We conclude that not only can evolutionary processes efficiently utilize and bring forth the intriguing multi-scale problem-solving machines of biological life but that the efficiency of such evolutionary processes, as well as the generalization abilities, evolvability, and transferability of the corresponding phenotypic outcomes, are strongly affected by the level of competency of the underlying agential material. An intriguing open question is whether this implies a positive feedback loop that enhances that quality over time. Judging from the considerable effects of scaling the competency in the here-studied still shallow multi-scale system on a rather simple in silico evolutionary process (i.e., CMA-ES [103]), it becomes increasingly evident that the vastly more complex multi-scale competency architecture of biological life cycles back and thus affects the process of evolution itself.

One of the key opportunities for future work is to apply the ideas explored here in silico to the understanding of biological mechanisms in natural systems, and to the design of new synthetic constructs via bioengineering [144,145]. It is now known that living tissues implement a kind of multi-scale competency architecture [94]. Problem-solving capacities at one scale, for example, the ability to navigate anatomical morphospace despite perturbations (embryogenesis and regeneration), rely on the communication and cooperation of subunits. One of the emerging modalities for this underlying communication is bioelectricity [89], and future work will explore the mapping from the bioelectrical dynamics that implement neural-like [32] computations within cell networks to the robust plasticity observed with respect to dynamic form and function. A closely related set of questions concerns the implications of this computational property of all cells, not just neurons, for the material on which biological evolution acts [1].

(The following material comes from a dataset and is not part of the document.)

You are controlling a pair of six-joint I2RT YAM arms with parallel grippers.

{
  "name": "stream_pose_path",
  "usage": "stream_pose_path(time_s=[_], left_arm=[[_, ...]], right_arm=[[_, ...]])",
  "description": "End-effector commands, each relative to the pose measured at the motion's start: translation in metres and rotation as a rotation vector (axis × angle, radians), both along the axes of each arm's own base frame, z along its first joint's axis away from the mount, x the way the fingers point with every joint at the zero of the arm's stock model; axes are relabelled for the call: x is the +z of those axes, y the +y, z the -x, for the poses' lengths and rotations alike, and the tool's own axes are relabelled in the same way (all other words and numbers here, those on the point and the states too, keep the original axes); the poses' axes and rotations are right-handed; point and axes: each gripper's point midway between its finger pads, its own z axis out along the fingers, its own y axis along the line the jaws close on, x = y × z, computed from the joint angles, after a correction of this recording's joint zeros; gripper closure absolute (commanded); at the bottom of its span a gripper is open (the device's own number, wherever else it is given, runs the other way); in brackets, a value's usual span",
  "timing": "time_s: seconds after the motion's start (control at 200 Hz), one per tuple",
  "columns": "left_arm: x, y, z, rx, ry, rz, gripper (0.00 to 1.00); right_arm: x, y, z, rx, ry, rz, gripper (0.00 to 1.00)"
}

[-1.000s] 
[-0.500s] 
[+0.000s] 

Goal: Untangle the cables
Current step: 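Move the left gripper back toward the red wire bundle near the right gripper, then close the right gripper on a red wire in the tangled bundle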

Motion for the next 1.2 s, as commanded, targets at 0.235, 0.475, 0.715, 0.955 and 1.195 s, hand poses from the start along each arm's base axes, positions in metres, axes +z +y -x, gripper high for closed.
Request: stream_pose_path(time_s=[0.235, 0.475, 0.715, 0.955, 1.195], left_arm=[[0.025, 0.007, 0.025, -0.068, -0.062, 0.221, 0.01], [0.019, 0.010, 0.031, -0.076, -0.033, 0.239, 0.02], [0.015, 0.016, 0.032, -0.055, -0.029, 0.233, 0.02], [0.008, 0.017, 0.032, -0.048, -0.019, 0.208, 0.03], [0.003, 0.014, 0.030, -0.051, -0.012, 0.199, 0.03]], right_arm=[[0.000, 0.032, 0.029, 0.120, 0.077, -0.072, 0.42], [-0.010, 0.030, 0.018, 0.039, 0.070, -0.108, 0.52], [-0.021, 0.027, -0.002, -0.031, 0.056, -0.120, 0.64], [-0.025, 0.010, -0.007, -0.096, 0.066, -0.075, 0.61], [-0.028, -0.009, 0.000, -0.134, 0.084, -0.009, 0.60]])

For future directions, our multi-scale competency framework is easily extendable to simulate tissue growth via cell migration or division actions proposed by the underlying ANNs of the NCA. More specifically, our framework allows for a minimal set of biologically relevant uni-cellular actions, such as cell state update, cell division, migration, cell death, and an identity operation, only constrained by the NCA spatial grid. Furthermore, the framework is capable of handling flexible ANN architectures, potentially allowing us to investigate intriguing competencies, such as active inference [146], through utilizing world model architectures [147] in a (neuro)evolutionary context. Our system, so far, has a fixed hierarchical architecture that deviates from the scale-free competency architecture of biological life with open-ended functional adaptation (where any abstraction layer becomes the basis for the next one). Thus, in future work, we aim to model precisely this behavior by introducing multiple layers of horizontal communication pathways in an NCA that the ANN-based agents can dynamically traverse in the vertical direction. Moreover, by choosing a proper fitness function related to measuring scale-invariant pattern formation [107,148], critical dynamics [149,150,151,152,153,154], or applying the free-energy principle [146,155], we are confident that we will achieve a biologically more accurate model of the scale-free dynamics and open-ended evolution of life. Such computational models could thus further quantitative studies of the communication strategies and boundaries of individual and groups of cells in an agential, potentially adversarial umwelt, with possible applications in individual and collective aging (as morphostasis defects) [156,157], or cancer research [93,94,139].